The choice seemed impossible. For two long weeks, I deliberated between participating in the NJ Governor’s School in the Sciences and Rockefeller University’s Summer Science Research Program (SSRP). At Gov School, I could explore a vast array of scientific fields beside other outstanding high schoolers. On the other hand, Rockefeller offered me the opportunity to experience real-world, cutting edge research at the forefront of scientific inquiry. After numerous discussions with teachers and peers, deliberations at the dinner table, and reflective soul-searching, I made a decision that I came to treasure: to pursue a topic I have been fascinated by since tenth grade—gut bacteria—at Rockefeller in the Laboratory of Mucosal Immunology.

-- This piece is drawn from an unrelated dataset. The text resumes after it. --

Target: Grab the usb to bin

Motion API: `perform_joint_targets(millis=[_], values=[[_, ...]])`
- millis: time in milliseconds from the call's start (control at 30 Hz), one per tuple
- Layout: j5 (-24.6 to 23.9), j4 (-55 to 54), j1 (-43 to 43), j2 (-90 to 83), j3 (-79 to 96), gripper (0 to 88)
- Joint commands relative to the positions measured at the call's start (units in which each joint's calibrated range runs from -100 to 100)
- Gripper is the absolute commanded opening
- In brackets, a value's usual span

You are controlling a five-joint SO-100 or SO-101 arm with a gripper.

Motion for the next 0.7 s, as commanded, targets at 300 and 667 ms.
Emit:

The SSRP experience was truly one of a kind. From the friends I have made through the program, the What Is Research and Science Communication lecture series, to the hour-long morning conversations with my mentor spent analyzing past results and planning future directions, I have gained invaluable insights into research and what it means to be a scientist. Within the first few days, my initial feelings of imposter syndrome quickly faded with the welcoming atmosphere of my lab and the SSRP program as well as the endless patience and support of my mentor.
A decade of schooling has committed the scientific method into my memory: Question, Background Research, Hypothesis, Experiment, Analyze Data, Conclusion. Yet this seemingly formulaic and linear process does no justice to the recursive and exciting nature of research. Provided with a perfect balance of guidance and autonomy, I was able to develop a thorough understanding of my research topic and how each experiment fits into the larger picture, but also to make the occasional mistake and get unexpected results that deepened my appreciation for research and provided learning opportunities far more meaningful than that of a “perfect experiment” which proceeds as expected. Whether it is a small mistake in setting up the apparatus or using the wrong bacteria samples, it can be disheartening to see two days of hard work not bear results. Yet these small setbacks make every subsequent working assay much more meaningful. They also reflect the importance of persistence and determination in research. Not every assay or experiment will work as intended, so researchers must reflect on their mistakes and improve their approach throughout their careers.
Now, whenever I come across a research paper or a scientific news article, I can better appreciate the long and arduous yet unpredictable and exciting road to discovery. Behind every statement and beautiful figure in a paper are hundreds of “I don’t knows,” weeks, months, or even years’ work of perfecting assays but also unquantifiable joy and anticipation.